I try to do SIMD multiplication with inline assembler. However, the result is always zero or (in other cases) gets ununderstandable (for me) values.
#include <stdio.h>
int main(void)
{
double x[2] = {2.0, 3.0};
double y[2] = {0.0, 0.0};
asm volatile (
"fmul %[y].2d, %[x].2d, %[x].2d\n"
: /* outputs */
[y] "=&w" (y)
: /* inputs */
[x] "w" (x)
: /* clobbers */
"cc"
);
printf("result = (%f, %f)\n",
y[0], y[1]);
return 0;
}
Compiled with
aarch64-linux-gnu-gcc -mcpu=cortex-a73 -march='armv8-a'
I always get the output
result = (0.000000, 0.000000)
but I would expect (4.0, 9.0). Please help!
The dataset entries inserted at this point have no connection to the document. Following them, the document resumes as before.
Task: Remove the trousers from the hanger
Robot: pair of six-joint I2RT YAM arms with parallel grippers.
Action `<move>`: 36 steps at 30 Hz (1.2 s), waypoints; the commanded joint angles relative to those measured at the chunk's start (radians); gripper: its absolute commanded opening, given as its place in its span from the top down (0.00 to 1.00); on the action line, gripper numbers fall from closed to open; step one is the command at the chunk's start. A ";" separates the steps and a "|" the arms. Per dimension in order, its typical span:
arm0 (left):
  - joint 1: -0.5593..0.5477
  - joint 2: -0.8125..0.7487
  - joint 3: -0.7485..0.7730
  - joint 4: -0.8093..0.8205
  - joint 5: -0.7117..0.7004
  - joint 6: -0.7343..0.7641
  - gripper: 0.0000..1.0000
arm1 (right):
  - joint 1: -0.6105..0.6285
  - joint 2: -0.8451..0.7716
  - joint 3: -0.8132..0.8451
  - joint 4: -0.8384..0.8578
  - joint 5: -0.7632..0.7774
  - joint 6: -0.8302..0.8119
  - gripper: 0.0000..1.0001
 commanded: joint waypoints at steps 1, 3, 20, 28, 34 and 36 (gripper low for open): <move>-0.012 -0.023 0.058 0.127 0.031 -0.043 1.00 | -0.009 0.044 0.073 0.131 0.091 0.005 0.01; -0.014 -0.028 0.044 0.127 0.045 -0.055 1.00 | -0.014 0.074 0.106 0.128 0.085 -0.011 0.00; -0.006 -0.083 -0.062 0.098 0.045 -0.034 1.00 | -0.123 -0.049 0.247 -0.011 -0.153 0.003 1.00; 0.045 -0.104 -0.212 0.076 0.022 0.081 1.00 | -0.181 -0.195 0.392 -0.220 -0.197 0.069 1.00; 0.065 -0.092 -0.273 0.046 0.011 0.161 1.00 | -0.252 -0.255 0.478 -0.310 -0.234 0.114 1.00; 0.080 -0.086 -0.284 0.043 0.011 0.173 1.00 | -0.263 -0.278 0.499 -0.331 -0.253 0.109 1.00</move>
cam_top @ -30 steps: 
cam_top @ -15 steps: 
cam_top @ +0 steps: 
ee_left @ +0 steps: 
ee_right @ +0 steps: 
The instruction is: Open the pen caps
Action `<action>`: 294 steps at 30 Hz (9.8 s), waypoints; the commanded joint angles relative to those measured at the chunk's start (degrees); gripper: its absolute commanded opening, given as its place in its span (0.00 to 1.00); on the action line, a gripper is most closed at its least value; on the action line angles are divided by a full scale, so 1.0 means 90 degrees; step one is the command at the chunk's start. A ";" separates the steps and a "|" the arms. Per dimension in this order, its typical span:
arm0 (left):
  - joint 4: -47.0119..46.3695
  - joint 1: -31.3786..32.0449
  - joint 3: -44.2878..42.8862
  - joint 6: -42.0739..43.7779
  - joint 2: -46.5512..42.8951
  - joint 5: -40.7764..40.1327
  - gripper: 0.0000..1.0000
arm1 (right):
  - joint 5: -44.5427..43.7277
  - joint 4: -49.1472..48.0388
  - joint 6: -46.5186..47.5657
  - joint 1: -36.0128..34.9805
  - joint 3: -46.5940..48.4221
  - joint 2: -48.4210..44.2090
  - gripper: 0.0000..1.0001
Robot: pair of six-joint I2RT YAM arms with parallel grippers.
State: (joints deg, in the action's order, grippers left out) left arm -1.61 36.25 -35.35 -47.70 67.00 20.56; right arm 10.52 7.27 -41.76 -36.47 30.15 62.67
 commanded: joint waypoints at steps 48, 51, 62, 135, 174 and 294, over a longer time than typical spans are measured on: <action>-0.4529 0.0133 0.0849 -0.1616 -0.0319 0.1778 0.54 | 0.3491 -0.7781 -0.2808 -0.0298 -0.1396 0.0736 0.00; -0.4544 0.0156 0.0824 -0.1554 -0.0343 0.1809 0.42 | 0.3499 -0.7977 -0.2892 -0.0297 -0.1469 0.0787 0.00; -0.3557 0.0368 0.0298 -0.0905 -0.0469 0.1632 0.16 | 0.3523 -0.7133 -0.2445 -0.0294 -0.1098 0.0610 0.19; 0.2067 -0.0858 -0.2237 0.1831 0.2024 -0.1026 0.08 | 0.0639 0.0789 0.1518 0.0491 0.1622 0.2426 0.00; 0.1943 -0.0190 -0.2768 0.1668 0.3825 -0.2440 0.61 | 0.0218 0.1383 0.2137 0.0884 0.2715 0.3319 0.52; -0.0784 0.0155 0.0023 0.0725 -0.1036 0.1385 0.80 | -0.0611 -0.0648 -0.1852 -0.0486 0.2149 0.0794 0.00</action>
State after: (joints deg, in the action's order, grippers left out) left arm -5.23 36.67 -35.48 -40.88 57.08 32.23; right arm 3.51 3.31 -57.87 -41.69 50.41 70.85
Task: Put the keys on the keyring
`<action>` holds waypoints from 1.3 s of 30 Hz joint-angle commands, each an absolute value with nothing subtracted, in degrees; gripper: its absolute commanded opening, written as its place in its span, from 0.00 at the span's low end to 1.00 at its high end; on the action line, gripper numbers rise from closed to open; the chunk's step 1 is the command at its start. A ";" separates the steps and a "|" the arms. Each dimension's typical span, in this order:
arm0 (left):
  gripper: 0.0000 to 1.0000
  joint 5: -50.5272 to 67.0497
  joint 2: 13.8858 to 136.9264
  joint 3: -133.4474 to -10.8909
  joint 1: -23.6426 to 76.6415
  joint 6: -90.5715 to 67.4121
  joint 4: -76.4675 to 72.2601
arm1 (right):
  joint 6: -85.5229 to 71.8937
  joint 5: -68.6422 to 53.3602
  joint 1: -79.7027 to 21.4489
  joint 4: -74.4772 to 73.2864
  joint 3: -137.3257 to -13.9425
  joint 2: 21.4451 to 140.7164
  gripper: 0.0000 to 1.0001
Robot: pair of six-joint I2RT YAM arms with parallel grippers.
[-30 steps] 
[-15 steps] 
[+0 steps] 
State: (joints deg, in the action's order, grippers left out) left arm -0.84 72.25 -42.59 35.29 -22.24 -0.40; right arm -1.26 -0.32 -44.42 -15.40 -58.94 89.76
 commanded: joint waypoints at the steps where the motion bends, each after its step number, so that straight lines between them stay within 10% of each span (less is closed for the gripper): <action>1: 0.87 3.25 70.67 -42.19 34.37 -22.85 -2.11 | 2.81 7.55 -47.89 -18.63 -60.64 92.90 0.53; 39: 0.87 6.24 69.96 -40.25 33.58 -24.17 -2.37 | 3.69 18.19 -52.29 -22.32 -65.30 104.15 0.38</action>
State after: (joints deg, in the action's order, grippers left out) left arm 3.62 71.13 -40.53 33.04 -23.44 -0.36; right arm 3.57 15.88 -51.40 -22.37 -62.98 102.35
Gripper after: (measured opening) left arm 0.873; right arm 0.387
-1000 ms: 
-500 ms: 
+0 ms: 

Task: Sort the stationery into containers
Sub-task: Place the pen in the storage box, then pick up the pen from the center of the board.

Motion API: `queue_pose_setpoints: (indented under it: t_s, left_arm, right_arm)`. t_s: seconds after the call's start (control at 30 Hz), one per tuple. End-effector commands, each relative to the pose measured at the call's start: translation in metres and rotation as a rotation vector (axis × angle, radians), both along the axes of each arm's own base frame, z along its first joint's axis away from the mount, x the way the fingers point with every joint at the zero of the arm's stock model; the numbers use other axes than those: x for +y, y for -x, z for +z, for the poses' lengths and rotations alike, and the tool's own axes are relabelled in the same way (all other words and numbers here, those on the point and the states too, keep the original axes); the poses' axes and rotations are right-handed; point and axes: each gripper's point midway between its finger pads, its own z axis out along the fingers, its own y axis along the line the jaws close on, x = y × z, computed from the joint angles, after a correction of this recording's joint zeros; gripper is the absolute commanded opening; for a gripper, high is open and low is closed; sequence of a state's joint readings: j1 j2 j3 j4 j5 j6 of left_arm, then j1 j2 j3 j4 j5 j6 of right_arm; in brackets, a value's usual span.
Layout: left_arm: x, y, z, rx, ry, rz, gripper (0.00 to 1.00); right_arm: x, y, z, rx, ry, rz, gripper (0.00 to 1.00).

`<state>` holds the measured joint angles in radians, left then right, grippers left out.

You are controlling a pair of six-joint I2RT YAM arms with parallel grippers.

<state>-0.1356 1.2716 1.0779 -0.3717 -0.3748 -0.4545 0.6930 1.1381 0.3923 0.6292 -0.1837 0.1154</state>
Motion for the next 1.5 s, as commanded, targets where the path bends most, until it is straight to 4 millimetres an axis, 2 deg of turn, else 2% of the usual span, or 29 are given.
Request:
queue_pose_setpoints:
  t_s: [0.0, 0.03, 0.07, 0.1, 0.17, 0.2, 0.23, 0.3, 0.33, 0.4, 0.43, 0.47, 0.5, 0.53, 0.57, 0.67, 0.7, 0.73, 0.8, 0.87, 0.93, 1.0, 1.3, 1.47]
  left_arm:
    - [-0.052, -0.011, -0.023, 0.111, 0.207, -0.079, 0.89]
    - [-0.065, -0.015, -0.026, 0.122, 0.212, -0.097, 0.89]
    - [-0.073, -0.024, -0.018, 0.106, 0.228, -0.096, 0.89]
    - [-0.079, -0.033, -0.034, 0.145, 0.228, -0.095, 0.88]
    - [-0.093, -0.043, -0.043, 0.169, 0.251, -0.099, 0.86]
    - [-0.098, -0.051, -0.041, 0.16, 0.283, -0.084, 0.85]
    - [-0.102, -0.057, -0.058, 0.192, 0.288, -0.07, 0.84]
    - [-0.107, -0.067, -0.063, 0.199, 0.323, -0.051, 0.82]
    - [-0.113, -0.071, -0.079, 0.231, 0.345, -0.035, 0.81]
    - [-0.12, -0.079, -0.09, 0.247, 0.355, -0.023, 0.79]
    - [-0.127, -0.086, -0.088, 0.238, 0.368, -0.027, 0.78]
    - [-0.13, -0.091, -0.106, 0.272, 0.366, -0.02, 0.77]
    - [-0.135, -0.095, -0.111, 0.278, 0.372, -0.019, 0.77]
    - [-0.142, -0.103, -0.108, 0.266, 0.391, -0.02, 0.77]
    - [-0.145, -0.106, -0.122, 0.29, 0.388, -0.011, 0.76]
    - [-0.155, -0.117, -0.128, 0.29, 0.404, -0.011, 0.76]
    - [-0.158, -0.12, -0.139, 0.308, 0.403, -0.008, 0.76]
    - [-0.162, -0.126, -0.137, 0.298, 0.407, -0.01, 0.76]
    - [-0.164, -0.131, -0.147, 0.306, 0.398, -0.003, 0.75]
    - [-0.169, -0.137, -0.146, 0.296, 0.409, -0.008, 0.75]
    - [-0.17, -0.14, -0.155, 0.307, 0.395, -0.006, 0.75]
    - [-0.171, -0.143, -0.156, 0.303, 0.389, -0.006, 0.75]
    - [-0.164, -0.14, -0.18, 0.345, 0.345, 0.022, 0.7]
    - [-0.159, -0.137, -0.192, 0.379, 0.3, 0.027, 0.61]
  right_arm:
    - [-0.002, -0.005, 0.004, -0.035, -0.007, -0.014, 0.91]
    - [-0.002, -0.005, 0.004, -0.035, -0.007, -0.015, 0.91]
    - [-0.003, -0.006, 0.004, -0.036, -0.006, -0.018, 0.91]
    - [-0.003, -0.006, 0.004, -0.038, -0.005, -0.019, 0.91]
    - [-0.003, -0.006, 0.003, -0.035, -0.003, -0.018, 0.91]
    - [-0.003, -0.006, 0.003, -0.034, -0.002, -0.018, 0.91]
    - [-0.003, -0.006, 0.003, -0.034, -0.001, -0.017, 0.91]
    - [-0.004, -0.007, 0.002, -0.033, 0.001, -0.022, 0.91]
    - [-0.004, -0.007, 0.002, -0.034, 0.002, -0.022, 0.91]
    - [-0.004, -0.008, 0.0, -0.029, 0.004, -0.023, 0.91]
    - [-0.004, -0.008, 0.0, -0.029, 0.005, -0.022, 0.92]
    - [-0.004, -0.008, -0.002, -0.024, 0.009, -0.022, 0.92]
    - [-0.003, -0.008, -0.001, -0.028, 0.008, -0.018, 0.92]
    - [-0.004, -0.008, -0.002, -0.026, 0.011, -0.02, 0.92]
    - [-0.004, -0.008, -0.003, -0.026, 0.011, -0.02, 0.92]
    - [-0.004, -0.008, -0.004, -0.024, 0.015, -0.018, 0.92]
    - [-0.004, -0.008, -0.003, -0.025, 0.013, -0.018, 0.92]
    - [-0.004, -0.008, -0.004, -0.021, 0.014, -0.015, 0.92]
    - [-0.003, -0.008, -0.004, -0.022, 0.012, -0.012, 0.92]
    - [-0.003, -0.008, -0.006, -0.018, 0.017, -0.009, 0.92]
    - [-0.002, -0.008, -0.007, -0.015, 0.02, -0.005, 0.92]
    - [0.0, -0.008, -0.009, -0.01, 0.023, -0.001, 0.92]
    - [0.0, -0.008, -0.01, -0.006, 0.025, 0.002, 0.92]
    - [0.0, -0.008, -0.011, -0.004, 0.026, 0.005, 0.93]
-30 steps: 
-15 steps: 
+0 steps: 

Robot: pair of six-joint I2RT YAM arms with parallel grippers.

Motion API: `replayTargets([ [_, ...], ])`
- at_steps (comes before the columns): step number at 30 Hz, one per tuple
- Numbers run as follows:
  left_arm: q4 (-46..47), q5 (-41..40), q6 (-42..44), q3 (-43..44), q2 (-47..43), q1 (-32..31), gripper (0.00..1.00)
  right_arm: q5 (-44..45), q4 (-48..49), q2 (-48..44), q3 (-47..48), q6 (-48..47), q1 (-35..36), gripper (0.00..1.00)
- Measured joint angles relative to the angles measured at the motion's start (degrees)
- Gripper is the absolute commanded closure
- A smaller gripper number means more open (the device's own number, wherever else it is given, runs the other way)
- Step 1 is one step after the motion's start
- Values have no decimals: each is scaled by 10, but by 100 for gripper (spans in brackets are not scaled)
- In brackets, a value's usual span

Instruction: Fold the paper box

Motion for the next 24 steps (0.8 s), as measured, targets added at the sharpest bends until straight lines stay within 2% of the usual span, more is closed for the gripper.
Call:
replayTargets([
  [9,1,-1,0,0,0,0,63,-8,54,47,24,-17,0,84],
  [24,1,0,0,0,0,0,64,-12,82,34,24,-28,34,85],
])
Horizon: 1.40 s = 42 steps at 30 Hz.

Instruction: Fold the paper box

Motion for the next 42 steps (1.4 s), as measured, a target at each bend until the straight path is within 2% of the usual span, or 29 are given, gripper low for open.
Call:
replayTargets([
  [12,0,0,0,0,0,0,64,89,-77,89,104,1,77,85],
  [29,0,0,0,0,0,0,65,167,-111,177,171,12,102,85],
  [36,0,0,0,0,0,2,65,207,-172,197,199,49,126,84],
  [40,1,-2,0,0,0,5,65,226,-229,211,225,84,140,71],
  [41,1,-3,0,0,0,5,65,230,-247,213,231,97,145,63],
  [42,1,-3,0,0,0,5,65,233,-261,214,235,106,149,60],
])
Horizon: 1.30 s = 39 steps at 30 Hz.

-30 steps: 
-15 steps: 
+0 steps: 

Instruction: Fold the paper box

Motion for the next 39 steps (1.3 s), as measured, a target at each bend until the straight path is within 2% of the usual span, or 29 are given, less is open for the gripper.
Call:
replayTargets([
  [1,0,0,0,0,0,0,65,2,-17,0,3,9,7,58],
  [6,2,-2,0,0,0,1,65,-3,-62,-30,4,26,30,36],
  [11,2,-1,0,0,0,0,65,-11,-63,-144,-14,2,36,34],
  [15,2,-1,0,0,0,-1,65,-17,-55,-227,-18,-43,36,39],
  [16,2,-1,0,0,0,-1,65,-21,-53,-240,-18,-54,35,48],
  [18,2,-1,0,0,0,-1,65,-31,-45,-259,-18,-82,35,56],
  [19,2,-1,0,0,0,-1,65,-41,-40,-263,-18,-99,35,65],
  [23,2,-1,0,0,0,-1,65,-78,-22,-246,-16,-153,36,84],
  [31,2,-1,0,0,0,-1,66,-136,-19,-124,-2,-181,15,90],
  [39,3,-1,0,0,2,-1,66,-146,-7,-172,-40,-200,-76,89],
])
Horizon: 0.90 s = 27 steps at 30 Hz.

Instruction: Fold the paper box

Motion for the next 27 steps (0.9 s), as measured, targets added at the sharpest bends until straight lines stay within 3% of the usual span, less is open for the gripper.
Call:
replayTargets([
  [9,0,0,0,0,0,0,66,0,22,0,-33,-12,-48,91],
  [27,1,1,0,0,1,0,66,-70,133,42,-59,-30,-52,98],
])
CodePudding user response:
As Jester said, you have to pass a value to the asm
statement, not a pointer to the datum in question. The correct type for this value is float64x2_t
from arm_neon.h
. So proceed as follows:
#include <stdio.h>
#include <arm_neon.h>
int main(void)
{
double x[2] = {2.0, 3.0};
double y[2] = {0.0, 0.0};
asm volatile (
"fmul %[y].2d, %[x].2d, %[x].2d\n"
: /* outputs */
[y] "=&w" (*(float64x2_t *)y)
: /* inputs */
[x] "w" (*(float64x2_t *)x)
: /* clobbers */
"cc"
);
printf("result = (%f, %f)\n",
y[0], y[1]);
return 0;
}
Note that when you include the intrinsics header, you might as well just use intrinsics directly:
int bar(void)
{
double x[2] = {2.0, 3.0};
double y[2] = {0.0, 0.0};
float64x2_t *xx = x, *yy = y;
*yy = vmulq_f64(*xx, *xx);
printf("result = (%f, %f)\n",
y[0], y[1]);
return 0;
}